**YOUR TASK:**
Every line of the records that contains the string "single" counts once; give the total and nothing else.

**SOURCE MATERIAL:**
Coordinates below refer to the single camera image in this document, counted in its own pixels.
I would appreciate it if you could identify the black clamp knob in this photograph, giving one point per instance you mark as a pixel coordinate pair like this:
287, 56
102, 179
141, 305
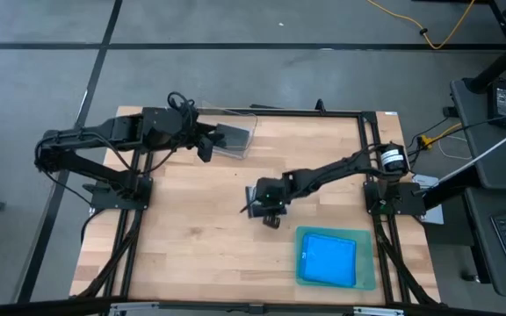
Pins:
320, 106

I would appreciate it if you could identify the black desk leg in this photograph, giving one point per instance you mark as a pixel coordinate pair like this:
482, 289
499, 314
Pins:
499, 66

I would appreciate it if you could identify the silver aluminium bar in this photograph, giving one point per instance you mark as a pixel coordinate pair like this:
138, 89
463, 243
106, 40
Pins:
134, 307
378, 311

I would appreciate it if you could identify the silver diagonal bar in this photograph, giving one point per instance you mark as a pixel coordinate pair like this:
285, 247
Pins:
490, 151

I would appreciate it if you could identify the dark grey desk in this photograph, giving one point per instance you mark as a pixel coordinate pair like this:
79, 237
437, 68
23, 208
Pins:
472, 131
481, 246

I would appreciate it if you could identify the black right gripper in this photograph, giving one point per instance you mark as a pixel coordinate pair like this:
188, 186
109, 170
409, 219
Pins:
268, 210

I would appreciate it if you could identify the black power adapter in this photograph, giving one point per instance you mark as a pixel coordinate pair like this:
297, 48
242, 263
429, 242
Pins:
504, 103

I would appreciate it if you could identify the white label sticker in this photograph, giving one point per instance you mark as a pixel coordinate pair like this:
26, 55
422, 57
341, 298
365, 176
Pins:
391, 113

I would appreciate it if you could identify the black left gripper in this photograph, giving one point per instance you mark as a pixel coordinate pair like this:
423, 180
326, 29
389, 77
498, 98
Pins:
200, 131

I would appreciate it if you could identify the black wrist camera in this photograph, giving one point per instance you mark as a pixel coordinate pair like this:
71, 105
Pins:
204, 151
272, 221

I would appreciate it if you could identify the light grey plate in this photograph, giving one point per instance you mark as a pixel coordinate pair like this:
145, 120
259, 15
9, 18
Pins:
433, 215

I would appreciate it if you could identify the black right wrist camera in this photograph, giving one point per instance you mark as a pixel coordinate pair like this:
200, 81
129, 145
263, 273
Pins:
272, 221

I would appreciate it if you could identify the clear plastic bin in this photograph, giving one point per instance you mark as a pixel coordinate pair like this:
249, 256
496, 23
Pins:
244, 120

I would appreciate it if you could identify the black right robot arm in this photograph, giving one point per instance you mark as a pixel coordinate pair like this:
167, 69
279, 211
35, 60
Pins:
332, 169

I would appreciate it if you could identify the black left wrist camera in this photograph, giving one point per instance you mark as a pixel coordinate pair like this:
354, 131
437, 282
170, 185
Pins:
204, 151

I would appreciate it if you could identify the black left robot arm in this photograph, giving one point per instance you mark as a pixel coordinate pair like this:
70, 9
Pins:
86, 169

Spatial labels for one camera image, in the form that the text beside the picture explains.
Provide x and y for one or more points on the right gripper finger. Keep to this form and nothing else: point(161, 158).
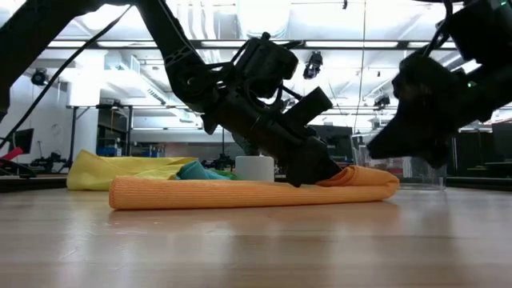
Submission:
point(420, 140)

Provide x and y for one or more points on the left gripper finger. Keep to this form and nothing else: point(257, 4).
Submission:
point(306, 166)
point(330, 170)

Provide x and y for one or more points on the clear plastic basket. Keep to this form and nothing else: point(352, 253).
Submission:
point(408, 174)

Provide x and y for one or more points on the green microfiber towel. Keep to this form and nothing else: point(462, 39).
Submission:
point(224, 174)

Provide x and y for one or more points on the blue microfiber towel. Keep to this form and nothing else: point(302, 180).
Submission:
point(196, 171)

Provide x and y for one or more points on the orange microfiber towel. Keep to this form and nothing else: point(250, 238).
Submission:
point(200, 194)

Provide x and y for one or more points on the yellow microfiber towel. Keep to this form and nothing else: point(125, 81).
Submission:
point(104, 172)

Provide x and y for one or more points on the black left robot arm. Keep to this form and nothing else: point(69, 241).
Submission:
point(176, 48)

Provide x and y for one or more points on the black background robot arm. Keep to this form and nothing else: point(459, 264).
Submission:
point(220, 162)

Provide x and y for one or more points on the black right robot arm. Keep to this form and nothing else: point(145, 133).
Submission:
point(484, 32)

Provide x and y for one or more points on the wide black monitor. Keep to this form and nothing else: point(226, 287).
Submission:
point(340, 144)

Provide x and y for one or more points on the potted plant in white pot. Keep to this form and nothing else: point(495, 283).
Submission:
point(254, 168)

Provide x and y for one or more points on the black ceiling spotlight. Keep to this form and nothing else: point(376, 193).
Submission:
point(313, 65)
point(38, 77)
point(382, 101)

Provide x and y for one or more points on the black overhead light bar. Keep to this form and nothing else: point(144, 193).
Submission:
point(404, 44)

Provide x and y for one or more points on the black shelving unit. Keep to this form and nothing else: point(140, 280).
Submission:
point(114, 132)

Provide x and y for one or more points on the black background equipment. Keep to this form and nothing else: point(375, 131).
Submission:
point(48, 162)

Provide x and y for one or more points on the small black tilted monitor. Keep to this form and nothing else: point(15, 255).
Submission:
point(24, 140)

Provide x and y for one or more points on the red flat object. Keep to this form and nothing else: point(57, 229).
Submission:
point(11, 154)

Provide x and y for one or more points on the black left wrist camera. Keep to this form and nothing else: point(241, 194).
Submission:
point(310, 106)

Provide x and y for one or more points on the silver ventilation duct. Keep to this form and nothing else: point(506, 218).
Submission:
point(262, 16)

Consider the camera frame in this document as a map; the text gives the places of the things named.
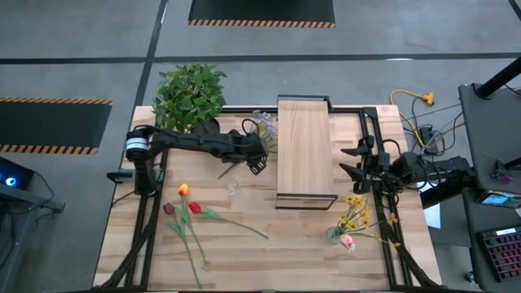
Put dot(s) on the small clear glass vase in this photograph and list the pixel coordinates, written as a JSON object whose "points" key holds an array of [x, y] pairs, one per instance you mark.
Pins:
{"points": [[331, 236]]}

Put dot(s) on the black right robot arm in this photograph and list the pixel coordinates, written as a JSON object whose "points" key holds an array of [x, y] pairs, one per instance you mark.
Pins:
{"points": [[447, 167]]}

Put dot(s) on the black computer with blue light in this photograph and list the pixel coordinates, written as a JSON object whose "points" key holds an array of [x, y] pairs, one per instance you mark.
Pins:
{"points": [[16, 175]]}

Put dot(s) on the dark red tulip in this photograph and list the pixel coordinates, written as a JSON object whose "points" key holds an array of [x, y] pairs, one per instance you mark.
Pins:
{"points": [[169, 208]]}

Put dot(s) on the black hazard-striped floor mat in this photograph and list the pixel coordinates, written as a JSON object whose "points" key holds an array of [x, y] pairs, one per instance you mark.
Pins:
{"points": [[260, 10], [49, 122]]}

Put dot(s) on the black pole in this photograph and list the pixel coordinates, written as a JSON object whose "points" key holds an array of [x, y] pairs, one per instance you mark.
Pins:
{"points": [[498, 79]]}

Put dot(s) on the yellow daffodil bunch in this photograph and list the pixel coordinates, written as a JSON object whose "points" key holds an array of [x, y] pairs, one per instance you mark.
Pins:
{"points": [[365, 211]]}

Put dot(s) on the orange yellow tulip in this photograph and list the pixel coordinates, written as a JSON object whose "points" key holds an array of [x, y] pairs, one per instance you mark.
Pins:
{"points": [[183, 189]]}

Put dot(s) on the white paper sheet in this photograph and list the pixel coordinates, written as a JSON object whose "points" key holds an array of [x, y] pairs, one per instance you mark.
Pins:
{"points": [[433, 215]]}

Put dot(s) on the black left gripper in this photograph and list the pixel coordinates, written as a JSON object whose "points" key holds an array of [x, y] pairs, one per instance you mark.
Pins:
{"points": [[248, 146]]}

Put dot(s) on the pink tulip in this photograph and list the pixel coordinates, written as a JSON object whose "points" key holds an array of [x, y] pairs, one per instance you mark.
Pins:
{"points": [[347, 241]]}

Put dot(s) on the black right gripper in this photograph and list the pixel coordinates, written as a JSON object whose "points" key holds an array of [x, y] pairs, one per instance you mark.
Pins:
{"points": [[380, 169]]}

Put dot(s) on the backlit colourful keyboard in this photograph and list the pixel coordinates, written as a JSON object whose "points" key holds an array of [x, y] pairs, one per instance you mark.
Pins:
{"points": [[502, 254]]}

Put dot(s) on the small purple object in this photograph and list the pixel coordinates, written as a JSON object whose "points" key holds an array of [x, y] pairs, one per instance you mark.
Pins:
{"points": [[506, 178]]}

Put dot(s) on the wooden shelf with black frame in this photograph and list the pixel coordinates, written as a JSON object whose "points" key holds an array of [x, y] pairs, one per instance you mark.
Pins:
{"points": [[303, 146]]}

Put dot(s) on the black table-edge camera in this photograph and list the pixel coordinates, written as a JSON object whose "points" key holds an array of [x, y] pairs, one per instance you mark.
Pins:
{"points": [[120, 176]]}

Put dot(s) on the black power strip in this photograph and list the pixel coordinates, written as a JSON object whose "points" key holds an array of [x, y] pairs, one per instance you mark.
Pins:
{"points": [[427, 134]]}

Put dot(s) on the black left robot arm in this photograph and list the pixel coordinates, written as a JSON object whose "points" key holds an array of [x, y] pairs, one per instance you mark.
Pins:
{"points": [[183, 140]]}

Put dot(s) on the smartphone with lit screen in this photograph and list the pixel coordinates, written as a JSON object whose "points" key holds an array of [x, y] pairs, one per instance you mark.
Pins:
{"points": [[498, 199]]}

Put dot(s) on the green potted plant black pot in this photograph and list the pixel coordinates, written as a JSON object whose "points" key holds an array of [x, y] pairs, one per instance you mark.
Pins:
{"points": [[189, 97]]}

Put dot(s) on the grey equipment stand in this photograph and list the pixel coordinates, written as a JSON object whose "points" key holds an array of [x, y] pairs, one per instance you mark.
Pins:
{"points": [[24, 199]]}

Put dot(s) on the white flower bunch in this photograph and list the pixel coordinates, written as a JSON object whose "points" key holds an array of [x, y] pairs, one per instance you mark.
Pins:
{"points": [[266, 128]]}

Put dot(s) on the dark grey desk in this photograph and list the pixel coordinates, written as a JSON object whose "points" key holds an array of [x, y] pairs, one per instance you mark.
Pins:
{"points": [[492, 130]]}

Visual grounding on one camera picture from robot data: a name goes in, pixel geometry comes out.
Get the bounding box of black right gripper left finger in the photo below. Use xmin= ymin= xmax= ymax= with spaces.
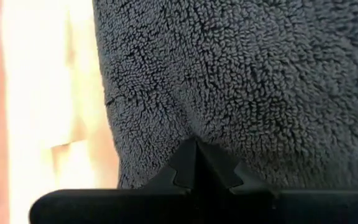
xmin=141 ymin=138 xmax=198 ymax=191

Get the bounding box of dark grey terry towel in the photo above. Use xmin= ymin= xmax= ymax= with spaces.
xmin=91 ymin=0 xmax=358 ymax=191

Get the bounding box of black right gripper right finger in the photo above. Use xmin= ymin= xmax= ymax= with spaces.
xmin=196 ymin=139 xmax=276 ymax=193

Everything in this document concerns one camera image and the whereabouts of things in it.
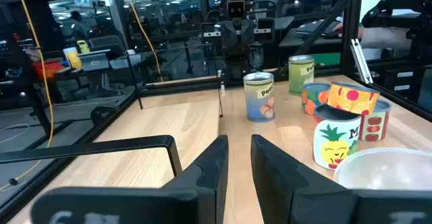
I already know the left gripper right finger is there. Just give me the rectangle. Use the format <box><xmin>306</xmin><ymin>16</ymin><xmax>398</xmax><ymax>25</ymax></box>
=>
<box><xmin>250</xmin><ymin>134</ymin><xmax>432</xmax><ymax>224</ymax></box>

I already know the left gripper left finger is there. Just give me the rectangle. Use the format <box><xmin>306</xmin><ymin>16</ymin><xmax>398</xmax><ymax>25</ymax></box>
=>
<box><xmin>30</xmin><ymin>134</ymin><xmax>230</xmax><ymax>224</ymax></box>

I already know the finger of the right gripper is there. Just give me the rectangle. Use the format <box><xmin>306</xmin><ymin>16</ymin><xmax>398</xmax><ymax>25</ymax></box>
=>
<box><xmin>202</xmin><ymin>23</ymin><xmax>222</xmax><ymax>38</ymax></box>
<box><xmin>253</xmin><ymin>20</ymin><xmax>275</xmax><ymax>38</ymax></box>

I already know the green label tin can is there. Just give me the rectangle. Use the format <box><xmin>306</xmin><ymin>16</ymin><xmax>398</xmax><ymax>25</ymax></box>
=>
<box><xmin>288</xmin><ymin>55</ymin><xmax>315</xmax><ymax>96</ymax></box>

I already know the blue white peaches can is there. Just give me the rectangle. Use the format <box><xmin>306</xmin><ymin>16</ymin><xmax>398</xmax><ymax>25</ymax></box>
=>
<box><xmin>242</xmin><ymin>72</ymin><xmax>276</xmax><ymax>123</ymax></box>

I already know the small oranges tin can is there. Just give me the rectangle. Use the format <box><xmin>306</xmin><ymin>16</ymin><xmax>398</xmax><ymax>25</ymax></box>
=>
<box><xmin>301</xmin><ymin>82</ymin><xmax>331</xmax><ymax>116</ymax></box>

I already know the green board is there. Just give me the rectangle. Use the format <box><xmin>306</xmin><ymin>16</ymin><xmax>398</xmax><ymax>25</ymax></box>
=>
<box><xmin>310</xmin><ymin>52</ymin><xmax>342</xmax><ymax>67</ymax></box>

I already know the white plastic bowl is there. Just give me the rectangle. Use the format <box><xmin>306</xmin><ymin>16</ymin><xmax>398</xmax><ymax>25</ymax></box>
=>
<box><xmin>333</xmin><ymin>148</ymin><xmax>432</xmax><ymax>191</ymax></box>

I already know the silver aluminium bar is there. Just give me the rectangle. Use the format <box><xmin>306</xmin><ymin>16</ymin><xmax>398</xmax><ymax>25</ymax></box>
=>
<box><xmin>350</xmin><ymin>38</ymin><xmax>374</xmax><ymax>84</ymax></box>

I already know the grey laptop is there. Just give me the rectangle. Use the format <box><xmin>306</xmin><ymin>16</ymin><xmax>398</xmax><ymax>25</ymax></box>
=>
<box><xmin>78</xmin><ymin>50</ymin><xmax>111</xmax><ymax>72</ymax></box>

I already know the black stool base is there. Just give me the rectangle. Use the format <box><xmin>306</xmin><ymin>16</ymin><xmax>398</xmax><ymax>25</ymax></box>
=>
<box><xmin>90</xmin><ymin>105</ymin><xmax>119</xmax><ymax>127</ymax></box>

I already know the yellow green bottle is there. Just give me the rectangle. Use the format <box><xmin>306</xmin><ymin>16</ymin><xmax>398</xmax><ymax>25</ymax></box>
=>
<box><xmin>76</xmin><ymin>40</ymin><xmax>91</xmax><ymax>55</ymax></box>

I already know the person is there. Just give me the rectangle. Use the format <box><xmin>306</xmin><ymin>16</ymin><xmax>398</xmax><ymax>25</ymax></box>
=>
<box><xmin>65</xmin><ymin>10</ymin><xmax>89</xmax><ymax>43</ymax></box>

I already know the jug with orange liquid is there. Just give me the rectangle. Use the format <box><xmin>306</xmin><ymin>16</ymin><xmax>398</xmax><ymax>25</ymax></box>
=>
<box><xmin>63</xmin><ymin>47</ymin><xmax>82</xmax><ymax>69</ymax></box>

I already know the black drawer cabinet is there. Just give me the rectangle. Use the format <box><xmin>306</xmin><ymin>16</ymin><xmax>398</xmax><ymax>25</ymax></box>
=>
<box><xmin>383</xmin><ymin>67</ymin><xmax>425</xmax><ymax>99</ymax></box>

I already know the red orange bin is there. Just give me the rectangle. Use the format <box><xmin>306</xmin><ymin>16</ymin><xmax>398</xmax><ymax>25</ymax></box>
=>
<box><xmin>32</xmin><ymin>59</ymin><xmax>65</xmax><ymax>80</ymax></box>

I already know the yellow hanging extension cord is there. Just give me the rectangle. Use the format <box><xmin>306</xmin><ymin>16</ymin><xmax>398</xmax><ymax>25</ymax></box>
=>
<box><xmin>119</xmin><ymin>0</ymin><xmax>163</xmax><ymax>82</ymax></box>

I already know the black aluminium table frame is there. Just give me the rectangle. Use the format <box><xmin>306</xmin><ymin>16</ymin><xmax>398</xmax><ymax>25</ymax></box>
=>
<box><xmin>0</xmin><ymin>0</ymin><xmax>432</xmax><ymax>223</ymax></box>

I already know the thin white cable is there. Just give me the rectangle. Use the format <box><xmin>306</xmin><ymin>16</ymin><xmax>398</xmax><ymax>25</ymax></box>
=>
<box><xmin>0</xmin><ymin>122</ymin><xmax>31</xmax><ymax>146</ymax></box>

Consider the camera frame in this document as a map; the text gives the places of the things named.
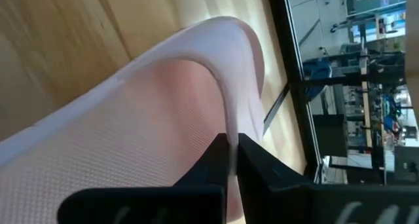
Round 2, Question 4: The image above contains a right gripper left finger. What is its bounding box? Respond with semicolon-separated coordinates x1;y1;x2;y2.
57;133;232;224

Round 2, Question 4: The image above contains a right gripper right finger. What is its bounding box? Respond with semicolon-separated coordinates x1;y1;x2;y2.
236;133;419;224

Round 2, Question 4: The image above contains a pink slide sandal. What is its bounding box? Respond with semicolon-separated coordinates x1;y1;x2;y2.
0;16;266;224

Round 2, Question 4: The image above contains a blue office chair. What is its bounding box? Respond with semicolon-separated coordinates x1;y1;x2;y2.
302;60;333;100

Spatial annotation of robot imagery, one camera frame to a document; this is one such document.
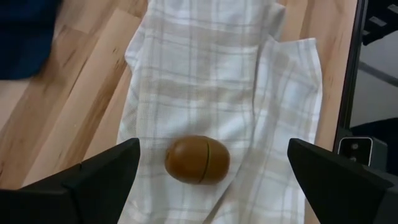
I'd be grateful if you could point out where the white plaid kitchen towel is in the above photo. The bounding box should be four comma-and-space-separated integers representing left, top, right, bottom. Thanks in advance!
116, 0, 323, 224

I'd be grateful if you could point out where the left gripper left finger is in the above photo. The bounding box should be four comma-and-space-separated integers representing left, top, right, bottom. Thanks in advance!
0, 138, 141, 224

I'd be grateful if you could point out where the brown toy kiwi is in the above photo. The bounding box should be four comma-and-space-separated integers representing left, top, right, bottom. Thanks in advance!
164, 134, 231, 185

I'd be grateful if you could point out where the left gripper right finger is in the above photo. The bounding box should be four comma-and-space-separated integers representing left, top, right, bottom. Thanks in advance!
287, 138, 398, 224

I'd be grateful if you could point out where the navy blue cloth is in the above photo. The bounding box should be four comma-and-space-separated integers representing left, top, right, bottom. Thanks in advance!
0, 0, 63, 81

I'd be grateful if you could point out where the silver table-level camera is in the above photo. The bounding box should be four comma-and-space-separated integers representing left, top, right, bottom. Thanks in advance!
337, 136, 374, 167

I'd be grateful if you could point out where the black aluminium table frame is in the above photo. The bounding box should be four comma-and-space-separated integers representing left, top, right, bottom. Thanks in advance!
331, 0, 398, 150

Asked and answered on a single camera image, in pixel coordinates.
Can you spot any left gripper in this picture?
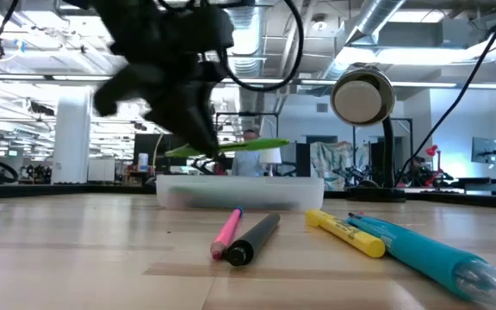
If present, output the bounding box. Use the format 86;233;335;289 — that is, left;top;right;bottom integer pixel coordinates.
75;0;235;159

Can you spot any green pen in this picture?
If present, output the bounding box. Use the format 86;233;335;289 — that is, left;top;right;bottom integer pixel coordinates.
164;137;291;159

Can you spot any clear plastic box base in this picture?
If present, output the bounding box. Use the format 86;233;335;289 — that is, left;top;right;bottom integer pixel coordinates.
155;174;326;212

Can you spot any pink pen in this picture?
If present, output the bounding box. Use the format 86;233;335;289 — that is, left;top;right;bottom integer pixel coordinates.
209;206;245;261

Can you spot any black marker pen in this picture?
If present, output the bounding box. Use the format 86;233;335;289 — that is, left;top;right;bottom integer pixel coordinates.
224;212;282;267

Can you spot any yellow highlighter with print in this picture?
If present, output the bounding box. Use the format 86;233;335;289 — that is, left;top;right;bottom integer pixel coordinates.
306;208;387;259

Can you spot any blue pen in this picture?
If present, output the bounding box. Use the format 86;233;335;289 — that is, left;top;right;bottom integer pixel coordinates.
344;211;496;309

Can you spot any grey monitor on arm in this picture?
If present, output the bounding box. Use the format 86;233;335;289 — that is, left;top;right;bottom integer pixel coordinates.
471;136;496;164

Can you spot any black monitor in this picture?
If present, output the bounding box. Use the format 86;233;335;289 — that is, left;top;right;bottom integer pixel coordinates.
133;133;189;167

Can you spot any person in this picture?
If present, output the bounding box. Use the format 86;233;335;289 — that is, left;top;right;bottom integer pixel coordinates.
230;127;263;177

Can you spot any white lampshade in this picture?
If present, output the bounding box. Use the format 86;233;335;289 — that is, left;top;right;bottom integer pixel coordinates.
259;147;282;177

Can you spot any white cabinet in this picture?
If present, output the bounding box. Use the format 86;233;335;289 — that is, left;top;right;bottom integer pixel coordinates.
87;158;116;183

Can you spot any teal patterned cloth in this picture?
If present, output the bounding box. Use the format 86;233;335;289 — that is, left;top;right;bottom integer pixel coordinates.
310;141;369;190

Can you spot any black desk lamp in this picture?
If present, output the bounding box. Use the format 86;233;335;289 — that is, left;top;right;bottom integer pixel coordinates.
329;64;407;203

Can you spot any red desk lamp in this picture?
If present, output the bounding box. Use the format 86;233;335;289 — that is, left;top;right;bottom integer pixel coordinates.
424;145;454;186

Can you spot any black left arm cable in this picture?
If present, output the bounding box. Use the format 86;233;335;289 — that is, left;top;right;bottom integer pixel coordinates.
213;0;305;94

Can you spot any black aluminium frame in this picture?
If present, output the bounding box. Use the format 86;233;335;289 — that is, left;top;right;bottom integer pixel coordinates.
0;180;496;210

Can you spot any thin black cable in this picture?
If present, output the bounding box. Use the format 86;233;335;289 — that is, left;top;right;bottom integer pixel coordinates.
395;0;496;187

**SOLUTION FOR THIS EXERCISE:**
2